In addition to researching the history of the 1715 Fleet, its loss, rediscovery, and recovery, our mission also includes educating the public about the 1715 Fleet and all things Fleet related (coins, artifacts, etc.).
Recently I gave a presentation to members of our local library. The topic was “A Short History of the 1715 Fleet”. In conjunction with the presentation, I was asked to create a display featuring treasures from the 1715 Fleet. I prepared a PowerPoint a few years ago (with the technical assistance of one of my colleagues). What started out as a presentation for adults only (as part of the library’s ongoing “Programs for Adults”) morphed into a second presentation for children K through 5.
On July 11. I spoke to about 20 adults who signed up for the program. Apparently, it was a success judging from the reviews that the library received.
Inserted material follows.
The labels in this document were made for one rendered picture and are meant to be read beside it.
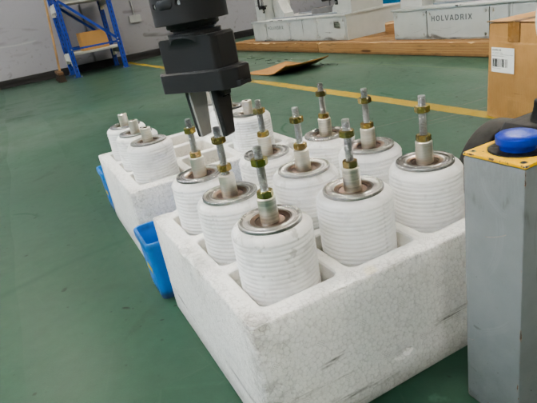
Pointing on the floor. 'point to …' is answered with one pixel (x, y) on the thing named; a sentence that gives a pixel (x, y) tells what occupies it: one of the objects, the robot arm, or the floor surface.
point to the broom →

Then on July 14, I had the opportunity to offer my presentation to the K through 5 group of children (numbering about a dozen) and their parents. This was a first for me. I had never presented such a complicated subject to young children before. I had to figure out something quickly with only a three-day window. From adults to young children is a pretty big spread and I don’t downshift that fast! But, with the help of the capable and cooperative library staff, a program was created that gave me 15 minutes of presentation time, followed by “show and tell’ with real treasure that I allowed the kids to handle and pass around. I discovered that children love to touch things that are usually behind glass cases and far from their grasp. When I asked the children if they would like me to let them hold some of the treasure, a dozen hands shot across the table!
The library staff created a number of “stations” that included making a pirate flag (they like pirates), making a small boat out of aluminum, making a map, and things of that nature. The entire program lasted an hour and all seemed to have a good time.
Sometimes fulfilling our mission is hard work. But, my new experience with the children was a refreshing reminder of the allure that sunken treasure has, from the very young to the very old.